The police are not the heroes we need
According to Regina Police Service chief Evan Bray, crime in the city is down. But that didn't stop him from scaremongering and doing his best attempt to justify continued increases to the city's police budget: "People were transitioning back to the workplace and businesses were opening up and, as a result, people’s behaviour started to then demonstrate that crime was starting to go back to normal."
Bray goes on to say: "Drugs continue to be a huge problem in our community.
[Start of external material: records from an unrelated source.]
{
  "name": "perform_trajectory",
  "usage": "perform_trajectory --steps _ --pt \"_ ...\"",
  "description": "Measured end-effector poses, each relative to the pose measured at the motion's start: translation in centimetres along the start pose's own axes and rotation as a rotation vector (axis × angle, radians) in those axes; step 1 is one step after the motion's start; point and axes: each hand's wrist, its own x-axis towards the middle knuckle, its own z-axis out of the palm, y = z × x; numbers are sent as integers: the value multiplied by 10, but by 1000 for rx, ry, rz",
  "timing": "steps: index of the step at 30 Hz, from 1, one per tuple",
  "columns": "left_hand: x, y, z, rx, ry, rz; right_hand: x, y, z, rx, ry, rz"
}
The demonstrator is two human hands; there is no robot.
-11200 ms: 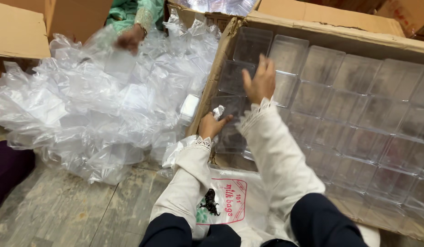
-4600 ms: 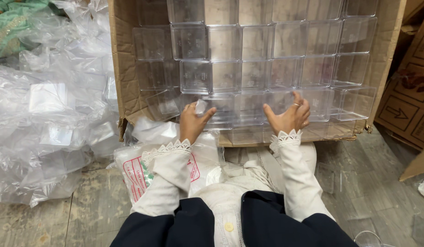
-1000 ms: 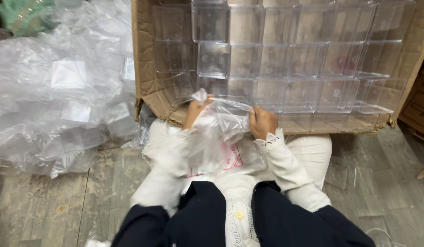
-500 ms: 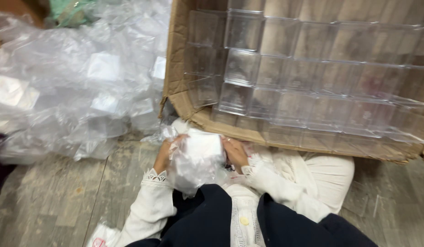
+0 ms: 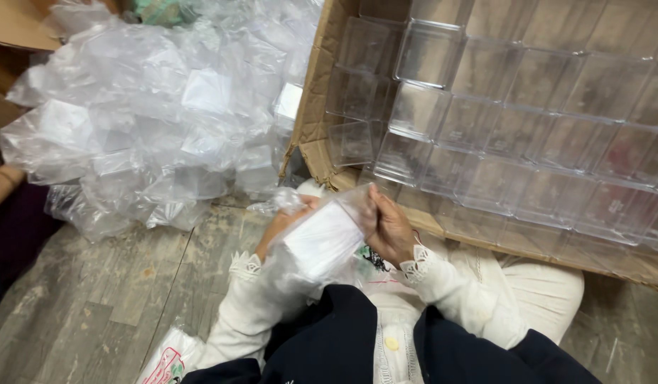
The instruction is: The person sits on the floor in front of a cardboard box filled with clear plastic boxes. They take each plastic box, wrap it in a clear plastic bag, and place the wrapped box back into the cardboard box, repeating this for box after box.
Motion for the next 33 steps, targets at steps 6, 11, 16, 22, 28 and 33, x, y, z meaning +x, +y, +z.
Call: perform_trajectory --steps 6,11,16,22,28,33 --pt "-12 5 16 193 -359 -281 48 -29 23 -711 -67 -195" --pt "16 32 -48 -96 -73 -322 69 -25 35 -1098 96 -279" --pt "133 93 -207 260 574 -65 20 -37 14 -1070 217 -165" --pt "216 125 -267 382 990 -214 -10 -39 -15 -985 397 -55" --pt "149 121 -142 456 749 300 -6 -57 13 -1442 246 -336" --pt "60 112 37 45 306 544 29 -38 50 -1189 -118 -395"
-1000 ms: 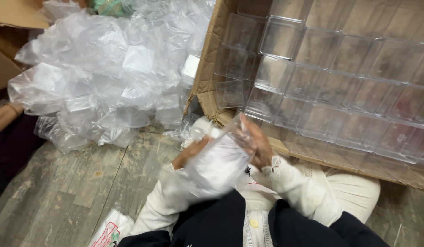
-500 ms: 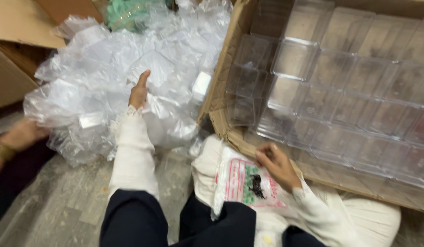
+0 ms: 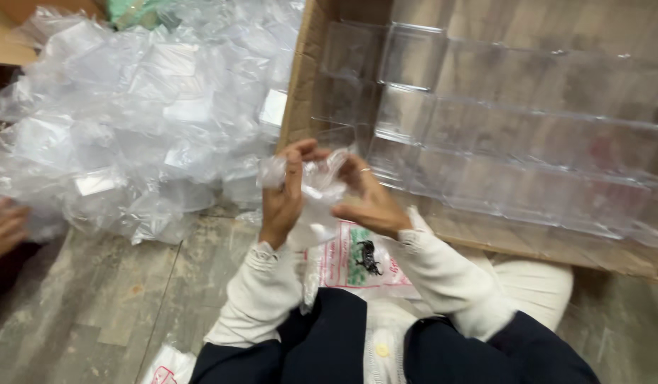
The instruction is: The person sits on the floor in front of a cardboard box filled with clear plastic boxes. They take each plastic box, wrap it in a clear plastic bag, and place the wrapped box back into the cardboard box, repeating this for box after box.
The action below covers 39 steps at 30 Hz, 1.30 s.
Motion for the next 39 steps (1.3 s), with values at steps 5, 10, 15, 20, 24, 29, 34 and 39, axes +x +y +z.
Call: perform_trajectory --steps 5,10,15,20,24,29,34,39 --pt "-18 38 43 -264 97 -130 -56 -17 15 -202 -47 29" --pt "-49 36 90 -322 -141 -133 -85 -40 -28 301 144 -109" --pt "-64 38 104 118 -114 -110 -92 -51 -45 65 411 83" --pt "-71 45 114 300 -81 -41 -115 -61 -42 152 474 -7" --pt "-76 43 130 438 -111 227 -128 -63 -39 93 386 71" --pt "-76 39 126 -13 -325 -129 -143 -53 -58 180 524 129" --pt "-87 29 129 135 -332 -44 -159 -36 -59 260 642 139" --pt "-95 9 138 -60 -373 -299 -162 -29 -66 288 658 47"
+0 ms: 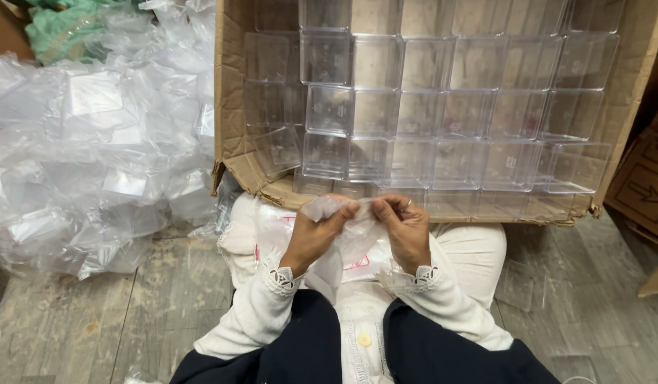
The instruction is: The person sits on the floor in front of a cardboard box filled with clear plastic boxes. They take each plastic box, wrap it in a clear plastic bag, and place the wrapped box back into the cardboard box, repeating this for box after box.
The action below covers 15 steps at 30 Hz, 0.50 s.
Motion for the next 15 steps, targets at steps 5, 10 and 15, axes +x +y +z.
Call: perform_trajectory --steps 5,10,15 --pt "6 -14 4 131 -63 -4 3 -1 -14 301 -143 154" --pt "-19 -18 -30 -224 -176 -619 -14 -5 -40 444 -75 775" --pt "2 -52 -83 -419 -640 -311 6 -44 -111 -145 -456 508"
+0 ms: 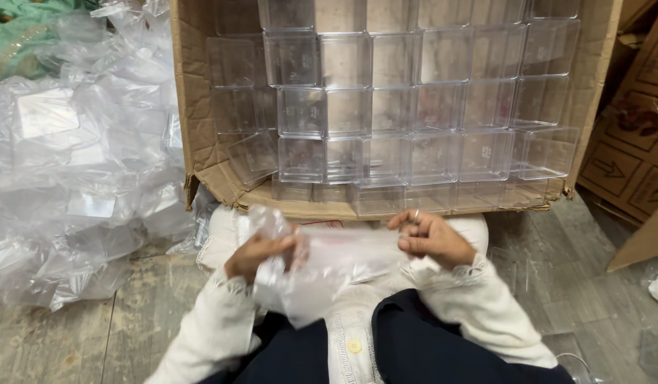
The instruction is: The person sits on the floor in front of a cardboard box filled with clear plastic boxes. They take each plastic box, wrap it in a clear plastic bag, and place the wrapped box back into the cardboard box, repeating this for box after box.
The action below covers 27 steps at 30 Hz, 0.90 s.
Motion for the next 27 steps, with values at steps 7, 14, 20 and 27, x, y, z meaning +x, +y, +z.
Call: perform_trajectory --steps 7,14,20,27 --pt "226 -44 -61 695 786 128 113 -20 -56 -1218 926 -202" --pt "230 -88 -40 350 680 404 148 10 -73 -594 971 -517" --pt "53 -40 -74 280 789 296 163 62 42 69 544 -336" --pt "-119 -14 -45 454 971 236 233 151 172 -268 103 -112"
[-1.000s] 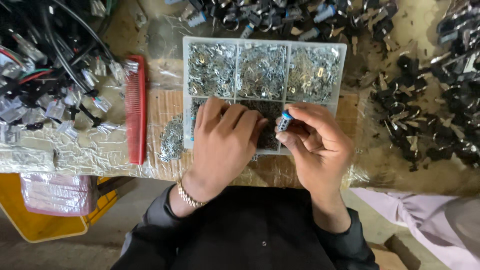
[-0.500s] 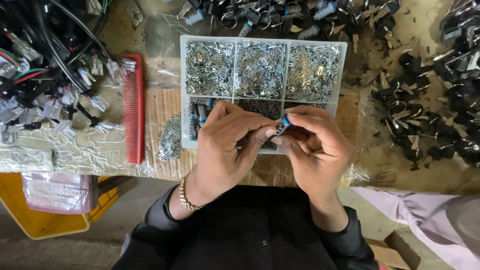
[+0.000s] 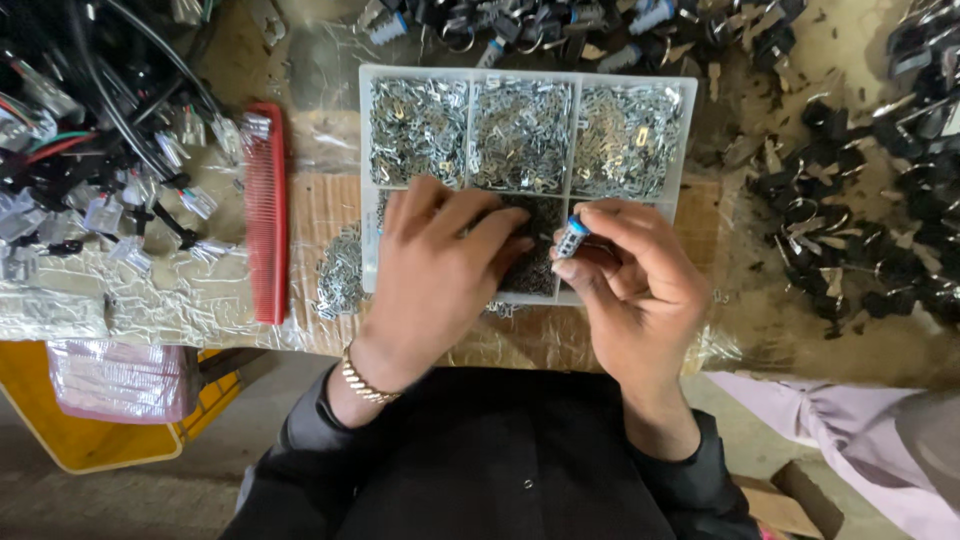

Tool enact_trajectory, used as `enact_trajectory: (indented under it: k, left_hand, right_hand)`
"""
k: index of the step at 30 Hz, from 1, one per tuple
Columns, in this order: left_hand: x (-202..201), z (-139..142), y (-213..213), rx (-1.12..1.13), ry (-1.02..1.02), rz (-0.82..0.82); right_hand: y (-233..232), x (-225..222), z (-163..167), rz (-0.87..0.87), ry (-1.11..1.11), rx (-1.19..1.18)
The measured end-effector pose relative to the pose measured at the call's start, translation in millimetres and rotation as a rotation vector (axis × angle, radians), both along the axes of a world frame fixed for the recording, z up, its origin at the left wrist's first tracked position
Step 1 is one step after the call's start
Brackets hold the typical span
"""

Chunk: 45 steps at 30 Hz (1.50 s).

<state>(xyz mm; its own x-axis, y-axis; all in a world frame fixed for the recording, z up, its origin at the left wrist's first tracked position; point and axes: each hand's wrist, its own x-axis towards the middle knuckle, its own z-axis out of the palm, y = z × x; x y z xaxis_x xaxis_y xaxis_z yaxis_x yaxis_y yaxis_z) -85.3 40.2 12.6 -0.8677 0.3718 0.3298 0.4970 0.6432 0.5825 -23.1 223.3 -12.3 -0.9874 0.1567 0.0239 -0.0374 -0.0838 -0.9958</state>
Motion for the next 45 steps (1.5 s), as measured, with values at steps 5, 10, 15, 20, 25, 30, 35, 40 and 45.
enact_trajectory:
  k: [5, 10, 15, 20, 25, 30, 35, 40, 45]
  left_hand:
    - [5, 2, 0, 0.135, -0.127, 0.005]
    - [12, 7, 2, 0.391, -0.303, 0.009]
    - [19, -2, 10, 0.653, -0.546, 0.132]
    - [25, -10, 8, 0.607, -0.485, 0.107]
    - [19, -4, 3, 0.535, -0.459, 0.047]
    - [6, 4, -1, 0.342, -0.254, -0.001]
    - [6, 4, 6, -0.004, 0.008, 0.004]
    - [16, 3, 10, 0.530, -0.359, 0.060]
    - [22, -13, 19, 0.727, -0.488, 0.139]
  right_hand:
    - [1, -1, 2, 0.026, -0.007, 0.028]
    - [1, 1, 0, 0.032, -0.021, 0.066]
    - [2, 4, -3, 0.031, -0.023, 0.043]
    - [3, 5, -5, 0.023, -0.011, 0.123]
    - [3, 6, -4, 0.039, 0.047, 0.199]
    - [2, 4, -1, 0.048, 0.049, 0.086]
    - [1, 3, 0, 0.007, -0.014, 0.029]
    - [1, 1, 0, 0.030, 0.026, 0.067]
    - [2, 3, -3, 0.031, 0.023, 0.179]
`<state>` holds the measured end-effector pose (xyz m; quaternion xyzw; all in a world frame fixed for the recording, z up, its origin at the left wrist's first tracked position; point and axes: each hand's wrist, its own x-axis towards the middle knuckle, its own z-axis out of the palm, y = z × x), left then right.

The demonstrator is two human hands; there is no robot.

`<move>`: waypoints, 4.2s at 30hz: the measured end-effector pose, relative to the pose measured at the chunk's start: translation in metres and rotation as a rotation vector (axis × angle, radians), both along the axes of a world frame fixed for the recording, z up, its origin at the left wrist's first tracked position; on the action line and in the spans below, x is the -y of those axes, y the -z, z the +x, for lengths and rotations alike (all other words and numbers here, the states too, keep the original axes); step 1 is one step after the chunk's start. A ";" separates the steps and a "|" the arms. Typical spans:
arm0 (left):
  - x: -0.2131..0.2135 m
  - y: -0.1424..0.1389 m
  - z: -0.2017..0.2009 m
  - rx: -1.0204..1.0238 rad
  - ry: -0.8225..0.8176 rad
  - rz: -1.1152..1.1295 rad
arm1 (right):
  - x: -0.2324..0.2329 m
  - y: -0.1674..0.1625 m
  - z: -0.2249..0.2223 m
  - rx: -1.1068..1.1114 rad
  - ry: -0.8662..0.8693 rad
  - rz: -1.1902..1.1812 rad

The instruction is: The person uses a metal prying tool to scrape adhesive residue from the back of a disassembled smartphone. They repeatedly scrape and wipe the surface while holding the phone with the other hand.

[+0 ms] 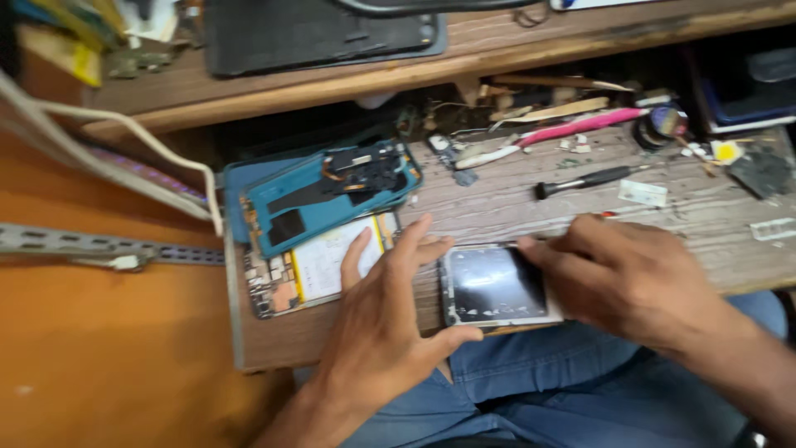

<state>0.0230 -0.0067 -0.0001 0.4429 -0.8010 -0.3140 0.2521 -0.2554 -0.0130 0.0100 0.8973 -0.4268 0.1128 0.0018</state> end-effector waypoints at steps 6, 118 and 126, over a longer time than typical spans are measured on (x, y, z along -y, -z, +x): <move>0.000 0.000 0.000 -0.007 -0.011 -0.022 | -0.004 0.003 -0.003 -0.010 0.073 0.042; 0.006 0.015 -0.066 -1.084 -0.106 0.965 | -0.009 -0.033 -0.037 0.666 0.421 0.274; 0.001 0.015 -0.060 -0.999 -0.051 0.936 | -0.029 -0.014 -0.014 0.911 0.302 0.294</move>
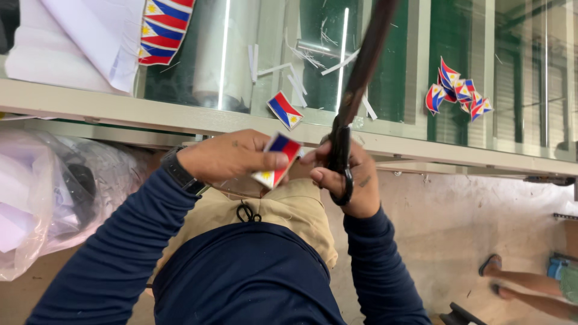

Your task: The person uses large scissors to cut individual Philippine flag stickers from a printed sheet. They hold the sheet with one hand and trim around each flag, placing the cut pieces on the glass table. The process is repeated for multiple flags in sequence.

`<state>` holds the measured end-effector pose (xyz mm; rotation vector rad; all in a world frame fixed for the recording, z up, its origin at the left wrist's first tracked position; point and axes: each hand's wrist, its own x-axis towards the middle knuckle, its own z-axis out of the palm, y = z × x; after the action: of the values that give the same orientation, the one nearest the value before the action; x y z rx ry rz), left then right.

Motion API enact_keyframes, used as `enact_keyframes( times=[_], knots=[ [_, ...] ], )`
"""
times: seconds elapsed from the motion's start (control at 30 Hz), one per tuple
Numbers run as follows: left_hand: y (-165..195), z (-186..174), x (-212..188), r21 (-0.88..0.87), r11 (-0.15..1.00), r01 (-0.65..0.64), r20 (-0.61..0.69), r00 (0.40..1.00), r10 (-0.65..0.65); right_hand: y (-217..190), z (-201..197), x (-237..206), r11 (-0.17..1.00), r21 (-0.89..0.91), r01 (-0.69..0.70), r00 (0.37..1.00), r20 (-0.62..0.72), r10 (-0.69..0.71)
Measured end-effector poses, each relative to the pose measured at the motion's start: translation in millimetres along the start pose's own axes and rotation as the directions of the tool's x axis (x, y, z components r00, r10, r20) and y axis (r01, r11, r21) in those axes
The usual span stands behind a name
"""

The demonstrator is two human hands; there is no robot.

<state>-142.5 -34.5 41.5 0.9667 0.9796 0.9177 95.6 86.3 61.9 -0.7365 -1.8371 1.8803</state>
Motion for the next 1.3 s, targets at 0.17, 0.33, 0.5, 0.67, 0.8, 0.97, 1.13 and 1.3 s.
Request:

Drugs drive crime, drugs drive assaults, drugs drive overdoses. It’s a big, big problem in our city." Though he is right that drugs continue to be a problem, he is wrong in that they are the source of those problems.
Drugs don't drive crime, assaults, or even overdoses. There are plenty of people who use drugs, like myself, or alcohol for that matter, who don't get addicted, sick, or die from them, and who don't commit crimes because of them. So what drives crime, assaults, and overdoses?
To answer that, I will first ask why do most people drink? Usually it is to "wind down" at the end of the day or to act as a social lubricant. It is to provide an escape from our otherwise stressful and lonely existence. It shouldn't take a rocket scientist to understand why someone would turn to something like crack, meth, or heroin to escape a hopeless existence.
The people who most often turn to those harder drugs on a regular basis are the most vulnerable in our communities. Whether it is those experiencing mental health issues, poverty, employment precarity, or all of the above, these issues tend to isolate people in a society that expects us to pull ourselves up by the bootstraps. This is both nonsensical and a sign of an immensely immoral and, dare I say, sociopathic society.
Drug addiction, mental illness, and poverty have all played parts in my life and the lives of those around me. I grew up in poverty. I have family members who are drug addicts and who have mental health issues. My partner works with drug-addicted youth. If "illicit" drugs were not a thing, I highly doubt that it would have made the lives of any of these people better. They would just turn to alcohol, food, porn, etc. in the face of social isolation due to their class status or mental health. We cannot criminalize people into a life of meaning and belonging, nor can you solve what is ultimately a demand issue by cutting out the supply. Drugs and the crimes associated with them, are a symptom of our cruel and isolating neoliberal way of life, not a cause.
The ability of the police to actually prevent crime is quite minimal. When they aren't serving their primary purpose of protecting private property, the police serve to react to the gravest consequences of the systemic issues in our communities. The police can hide away these problems by putting people in jail or sending them away on a bus, but they will not solve the growing cracks in our profit-obsessed society.
We have just gone through two years of a global pandemic and are now facing a global military conflict, on top of the already growing issues of economic inequality and climate change. Continuing to pour money into police budgets while ignoring the glaring issues in our society is a recipe for disaster. We won't need a nuclear war to destroy our country because continuing to sweep our home-grown issues under the rug will do enough to speed up this ticking time bomb waiting to explode.